Malaysia has apparently begun to enforce a travel ban on those who discredit or ridicule the government.
People guilty of “running down the government… in any manner” will be blocked from leaving the country for three years, in order to protect the country’s image overseas, a source told local paper The Star.
Immigration Department director general, Datuk Sakib Kusmi, confirmed the policy was in place in an email to the paper. He also said having a passport to travel was a privilege, so the government retains the right to revoke it for dissidents.

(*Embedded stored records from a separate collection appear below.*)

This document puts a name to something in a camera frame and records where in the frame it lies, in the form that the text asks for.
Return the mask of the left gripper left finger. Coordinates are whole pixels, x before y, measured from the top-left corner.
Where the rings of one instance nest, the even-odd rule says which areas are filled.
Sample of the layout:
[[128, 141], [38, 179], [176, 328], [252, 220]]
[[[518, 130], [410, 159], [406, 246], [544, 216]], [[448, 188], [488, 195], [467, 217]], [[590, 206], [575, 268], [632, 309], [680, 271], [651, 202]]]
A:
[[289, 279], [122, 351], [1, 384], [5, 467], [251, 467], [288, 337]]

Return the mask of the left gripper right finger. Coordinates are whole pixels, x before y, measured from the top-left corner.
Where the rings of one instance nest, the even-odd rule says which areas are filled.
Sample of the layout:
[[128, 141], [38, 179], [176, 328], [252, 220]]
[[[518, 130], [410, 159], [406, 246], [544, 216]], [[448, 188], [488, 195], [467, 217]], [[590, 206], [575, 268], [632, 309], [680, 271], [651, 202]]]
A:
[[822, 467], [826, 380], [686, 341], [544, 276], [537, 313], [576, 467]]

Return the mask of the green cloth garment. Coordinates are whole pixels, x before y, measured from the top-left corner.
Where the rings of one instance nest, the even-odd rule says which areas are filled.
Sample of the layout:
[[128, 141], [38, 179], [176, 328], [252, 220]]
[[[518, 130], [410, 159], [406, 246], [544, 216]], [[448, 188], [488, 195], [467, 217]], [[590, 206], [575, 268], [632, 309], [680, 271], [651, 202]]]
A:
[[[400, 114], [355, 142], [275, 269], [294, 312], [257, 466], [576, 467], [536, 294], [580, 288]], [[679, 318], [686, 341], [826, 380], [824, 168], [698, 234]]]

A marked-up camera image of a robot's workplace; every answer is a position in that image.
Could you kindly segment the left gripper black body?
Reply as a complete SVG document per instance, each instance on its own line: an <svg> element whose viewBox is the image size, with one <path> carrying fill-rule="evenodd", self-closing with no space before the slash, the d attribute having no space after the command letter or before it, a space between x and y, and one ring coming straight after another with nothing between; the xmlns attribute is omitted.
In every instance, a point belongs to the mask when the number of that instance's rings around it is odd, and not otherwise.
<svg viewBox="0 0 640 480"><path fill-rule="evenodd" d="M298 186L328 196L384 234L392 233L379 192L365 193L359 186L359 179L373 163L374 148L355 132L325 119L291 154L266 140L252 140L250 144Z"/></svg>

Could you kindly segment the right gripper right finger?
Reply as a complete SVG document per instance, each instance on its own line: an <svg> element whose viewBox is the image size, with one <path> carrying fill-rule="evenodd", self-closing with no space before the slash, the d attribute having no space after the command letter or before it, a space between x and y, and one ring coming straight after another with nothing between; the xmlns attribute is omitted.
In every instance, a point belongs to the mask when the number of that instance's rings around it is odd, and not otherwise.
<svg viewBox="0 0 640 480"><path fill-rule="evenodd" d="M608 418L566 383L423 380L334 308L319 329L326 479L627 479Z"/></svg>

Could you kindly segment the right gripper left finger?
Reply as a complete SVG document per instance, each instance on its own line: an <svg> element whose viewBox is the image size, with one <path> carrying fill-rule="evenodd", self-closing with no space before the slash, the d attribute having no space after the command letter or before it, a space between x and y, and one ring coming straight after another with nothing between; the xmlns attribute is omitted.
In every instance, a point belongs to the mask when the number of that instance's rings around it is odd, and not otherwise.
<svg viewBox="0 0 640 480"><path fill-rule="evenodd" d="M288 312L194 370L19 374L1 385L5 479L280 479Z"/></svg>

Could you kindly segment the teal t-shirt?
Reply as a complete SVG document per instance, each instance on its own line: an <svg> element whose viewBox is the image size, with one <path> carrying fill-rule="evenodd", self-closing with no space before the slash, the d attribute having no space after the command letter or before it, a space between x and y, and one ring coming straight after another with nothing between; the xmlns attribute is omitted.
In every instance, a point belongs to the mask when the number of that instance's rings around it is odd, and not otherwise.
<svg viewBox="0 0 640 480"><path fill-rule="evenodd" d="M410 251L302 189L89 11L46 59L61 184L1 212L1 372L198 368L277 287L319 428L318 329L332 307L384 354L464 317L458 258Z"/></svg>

It appears the government has already moved to block high-profile political activist Maria Chin Abdullah, chairwoman of the Bersih movement, which has been holding large scale protests in the capital to push for the resignation of current Malaysian leader, Najib Razak.
Najib has been embroiled in a corruption scandal involving state fund 1MDB, which is currently being investigated.
Chin said in a tweet posted Sunday that she wasn’t able to travel to South Korea, where she was due to receive an award.
Minister Lim Guan Eng of the Penang state on Wednesday demanded an explanation from the federal government, saying the ministers in other states were not informed of the policy, and he wasn’t aware if the Cabinet signed off on it.
He told reporters that “only communist countries, dictatorships and countries without democracy” denied its citizens the freedom to travel overseas.
In December last year, another member of Bersih, Hishamuddin Rais, was prevented from leaving at the airport. Bangkok-based human rights group Forum-Asiasaid he was not given a reason for his ban, but noted that Hishamuddin was due to travel to South Korea as part of the group’s delegation.
Malaysia already blocks bankrupt individuals and some with outstanding court cases against them from leaving the country, but this is the first time it’s publicly added political dissidents to the blacklist.
It has some 820,000 Malaysians on the list.